Harland Sanders, US, Entrepreneur

June 18. Harland Sanders. Harland started his business career in a questionable neighborhood known as Hell’s Half-Acre. He owned a Shell gas station, and he wheeled out an old dining table to feed homemade ham and steak dinners to truck drivers.

He was hard-working, hard-driving, and hotheaded, and he never backed down from a fight. Most people know Harland Sanders as Colonel Sanders of KFC fame, but today’s story starts out when he was a young man trying to get a toehold.

When hard things happen, some men get angry. Some men get to work.

The story starts back in the day—way before Fried —when Colonel Sanders owned a gas station, and being type A all-the-way, he painted a zillion ads on billboards throughout the area. Of course, competitors took exception to Harland’s campaign, and one named Matt Stewart got himself a ladder and started painting out the signs.

It was a tight community, and when Harland heard what Matt was doing, he grabbed a couple Shell Oil executives and raced over to stop him.

The car skidded to a stop, and Harland and the two oil guys jumped out. Matt dropped his paintbrush, pulled a gun, and fired. But Harland’s aim was better. He fired and hit the reckless painter. Twice.

“Don’t shoot, Sanders,” Matt said. “You’ve killed me.”

Turns out Matt lived, and Harland was charged with attempted murder, but those charges were dropped.

After that harrowing incident Harland changed, but not enough. He owned the Shell station, a hotel, and a restaurant in Corbin, Kentucky. He tried many different things, including correspondence-school lawyering and worked hard a lot of years. The businesses in Corbin did well. Then—through no fault of his—reality barged in and ruined Harland’s retirement. The interstate diverted traffic seven miles away from his businesses—a death sentence for a business like his.

Facing bankruptcy, Harland sold his businesses at auction for a loss to pay the bills and taxes. Left at age 65 with only a $105-per-month Social Security check, Harland had an idea. And a recipe.

Few people thought he could be successful, and some thought he was finished before he had started. Willing to risk to succeed, he put his wife and his pressure cookers into his car. And he franchised his eleven-herbs-and-spices formula to restaurant owners, who agreed to sell chicken dinners made according to his specifications. And a nickel for each chicken soon added up.

“Don’t quit at age 65,” Harland said. “Maybe your boat hasn’t come in yet. Mine hadn’t.”

He decided he could do one of two things. “Feed the poor and get rich, or feed the rich and get poor.” But money didn’t satisfy the Colonel.

Harland knew he needed to change. He wanted to change. He tried to change. Finally, he realized he couldn’t change himself. “I knew I should have [Jesus]. I knew I should walk with him [but] I couldn’t reach him [because of] my sinfulness. I used to curse terrible, did since boyhood. I wanted to quit for years and years, but I couldn’t. [I realized] you’ve got to get God in your heart, and you’ve got to get in his heart, too.”

Harland decided it was never too late to change.

He accepted God’s forgiveness.
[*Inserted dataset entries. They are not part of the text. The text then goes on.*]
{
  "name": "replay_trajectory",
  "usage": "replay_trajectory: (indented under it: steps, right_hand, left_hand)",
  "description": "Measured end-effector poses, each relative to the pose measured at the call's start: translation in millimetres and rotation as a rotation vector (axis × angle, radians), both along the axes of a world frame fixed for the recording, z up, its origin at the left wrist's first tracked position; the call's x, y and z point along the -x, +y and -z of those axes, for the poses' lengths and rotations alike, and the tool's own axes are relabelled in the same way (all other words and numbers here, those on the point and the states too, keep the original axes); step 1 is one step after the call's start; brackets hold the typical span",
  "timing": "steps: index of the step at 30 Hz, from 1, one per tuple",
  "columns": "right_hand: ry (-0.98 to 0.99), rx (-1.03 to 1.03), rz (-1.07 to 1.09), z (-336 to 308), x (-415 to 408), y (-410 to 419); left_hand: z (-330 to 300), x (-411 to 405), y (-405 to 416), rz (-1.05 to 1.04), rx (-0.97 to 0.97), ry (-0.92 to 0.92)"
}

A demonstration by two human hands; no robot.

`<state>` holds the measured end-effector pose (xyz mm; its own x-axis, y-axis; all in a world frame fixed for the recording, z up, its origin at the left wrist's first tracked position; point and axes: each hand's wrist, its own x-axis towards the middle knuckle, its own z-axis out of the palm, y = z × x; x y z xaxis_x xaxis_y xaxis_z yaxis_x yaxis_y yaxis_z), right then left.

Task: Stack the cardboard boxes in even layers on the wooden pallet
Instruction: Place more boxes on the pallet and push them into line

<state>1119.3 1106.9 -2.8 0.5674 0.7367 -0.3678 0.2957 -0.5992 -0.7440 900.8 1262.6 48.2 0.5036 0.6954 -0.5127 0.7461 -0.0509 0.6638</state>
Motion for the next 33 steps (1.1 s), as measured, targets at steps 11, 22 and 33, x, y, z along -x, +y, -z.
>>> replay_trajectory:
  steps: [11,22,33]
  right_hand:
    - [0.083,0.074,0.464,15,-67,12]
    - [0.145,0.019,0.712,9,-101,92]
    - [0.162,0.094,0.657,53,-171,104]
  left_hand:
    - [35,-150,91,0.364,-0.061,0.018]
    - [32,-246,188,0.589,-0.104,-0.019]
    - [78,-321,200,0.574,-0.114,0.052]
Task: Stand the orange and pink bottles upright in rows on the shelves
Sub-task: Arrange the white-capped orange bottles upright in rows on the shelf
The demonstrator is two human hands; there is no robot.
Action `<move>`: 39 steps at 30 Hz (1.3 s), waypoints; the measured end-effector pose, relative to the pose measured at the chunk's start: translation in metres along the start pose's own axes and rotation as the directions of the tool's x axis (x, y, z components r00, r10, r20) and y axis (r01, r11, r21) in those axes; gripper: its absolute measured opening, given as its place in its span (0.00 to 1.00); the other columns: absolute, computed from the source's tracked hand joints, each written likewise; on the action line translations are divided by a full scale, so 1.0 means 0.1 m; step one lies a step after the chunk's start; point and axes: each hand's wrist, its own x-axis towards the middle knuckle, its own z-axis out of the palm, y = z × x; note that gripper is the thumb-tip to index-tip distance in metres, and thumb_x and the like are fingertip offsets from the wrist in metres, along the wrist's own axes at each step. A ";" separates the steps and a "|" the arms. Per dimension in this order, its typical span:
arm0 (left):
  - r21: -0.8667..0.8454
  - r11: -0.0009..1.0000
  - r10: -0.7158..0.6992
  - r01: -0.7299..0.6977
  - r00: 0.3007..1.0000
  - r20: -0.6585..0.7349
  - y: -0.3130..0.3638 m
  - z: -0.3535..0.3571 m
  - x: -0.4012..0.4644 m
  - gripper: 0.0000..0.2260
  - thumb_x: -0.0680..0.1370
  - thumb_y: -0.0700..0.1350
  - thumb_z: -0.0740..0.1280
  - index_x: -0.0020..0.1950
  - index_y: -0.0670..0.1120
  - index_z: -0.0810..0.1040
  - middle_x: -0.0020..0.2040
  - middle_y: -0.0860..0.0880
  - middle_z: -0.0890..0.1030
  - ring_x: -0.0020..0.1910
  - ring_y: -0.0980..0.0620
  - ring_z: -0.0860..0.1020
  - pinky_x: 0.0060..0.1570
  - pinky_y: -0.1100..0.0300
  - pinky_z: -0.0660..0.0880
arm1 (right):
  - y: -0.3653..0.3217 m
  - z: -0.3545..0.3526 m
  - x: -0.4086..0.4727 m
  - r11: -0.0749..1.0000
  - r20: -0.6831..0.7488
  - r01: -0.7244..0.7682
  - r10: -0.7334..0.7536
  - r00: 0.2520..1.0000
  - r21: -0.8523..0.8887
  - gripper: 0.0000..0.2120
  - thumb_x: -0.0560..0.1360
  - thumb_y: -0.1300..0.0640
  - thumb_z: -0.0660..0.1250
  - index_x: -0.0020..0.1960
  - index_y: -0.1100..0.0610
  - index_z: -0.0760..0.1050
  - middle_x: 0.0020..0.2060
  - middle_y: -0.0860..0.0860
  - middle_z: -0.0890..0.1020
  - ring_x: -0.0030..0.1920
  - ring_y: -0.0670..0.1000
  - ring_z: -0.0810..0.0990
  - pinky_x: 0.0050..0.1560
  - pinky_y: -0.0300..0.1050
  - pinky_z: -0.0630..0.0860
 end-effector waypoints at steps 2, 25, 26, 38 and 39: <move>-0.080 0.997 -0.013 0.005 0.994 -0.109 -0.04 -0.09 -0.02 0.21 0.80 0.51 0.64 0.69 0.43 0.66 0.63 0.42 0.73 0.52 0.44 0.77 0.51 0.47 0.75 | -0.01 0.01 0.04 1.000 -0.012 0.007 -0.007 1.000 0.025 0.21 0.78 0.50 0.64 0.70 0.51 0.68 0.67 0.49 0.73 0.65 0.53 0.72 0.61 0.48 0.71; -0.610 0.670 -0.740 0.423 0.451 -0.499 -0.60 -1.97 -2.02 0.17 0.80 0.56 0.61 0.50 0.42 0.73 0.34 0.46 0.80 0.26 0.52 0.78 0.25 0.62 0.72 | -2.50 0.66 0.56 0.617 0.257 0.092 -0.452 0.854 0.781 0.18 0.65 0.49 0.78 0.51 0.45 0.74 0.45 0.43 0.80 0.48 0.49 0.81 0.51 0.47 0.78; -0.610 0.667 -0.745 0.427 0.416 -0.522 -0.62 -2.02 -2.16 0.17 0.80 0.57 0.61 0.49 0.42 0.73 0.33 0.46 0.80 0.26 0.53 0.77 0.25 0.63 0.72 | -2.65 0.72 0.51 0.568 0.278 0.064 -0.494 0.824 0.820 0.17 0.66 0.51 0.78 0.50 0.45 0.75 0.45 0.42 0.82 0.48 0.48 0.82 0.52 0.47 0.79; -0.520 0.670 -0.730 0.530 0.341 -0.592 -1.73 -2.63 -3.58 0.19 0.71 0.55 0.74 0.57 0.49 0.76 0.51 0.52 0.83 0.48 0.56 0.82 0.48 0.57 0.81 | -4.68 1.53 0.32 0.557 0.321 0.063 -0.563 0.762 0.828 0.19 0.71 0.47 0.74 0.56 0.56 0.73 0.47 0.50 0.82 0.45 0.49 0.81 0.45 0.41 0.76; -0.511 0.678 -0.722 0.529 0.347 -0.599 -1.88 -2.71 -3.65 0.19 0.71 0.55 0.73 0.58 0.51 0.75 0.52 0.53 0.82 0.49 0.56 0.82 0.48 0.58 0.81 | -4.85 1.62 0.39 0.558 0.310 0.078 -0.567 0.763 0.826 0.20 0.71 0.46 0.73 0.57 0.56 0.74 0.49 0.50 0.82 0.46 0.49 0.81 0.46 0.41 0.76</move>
Not long before his death he said that salvation became the greatest experience of his eighty-nine years. But he wanted to do more than change his own life.

He sold Kentucky for $500,000 and paid his first tithe. He gave the Canadian operations to the Harland Sanders Charitable Foundation to fund thousands of scholarships. “That’s where the Lord has saved me, I think, for that kind of a deal… to do something for him.”

Harland made a fortune and gave away millions. “No use being the richest man in the cemetery ’cause you can’t do any business in there.” “So we have stopped evaluating others from a human point of view. At one time we thought of Christ merely from a human point of view. How differently we know him now! This means that anyone who belongs to Christ has become a new person. The old life is gone; a new life has begun! And all of this is a gift from God, who brought us back to himself through Christ. And God has given us this task of reconciling people to him” (2 Corinthians 5:16–18 NLT).

Do you think it’s too late? When hard things happen, some men get angry. Some men get to work.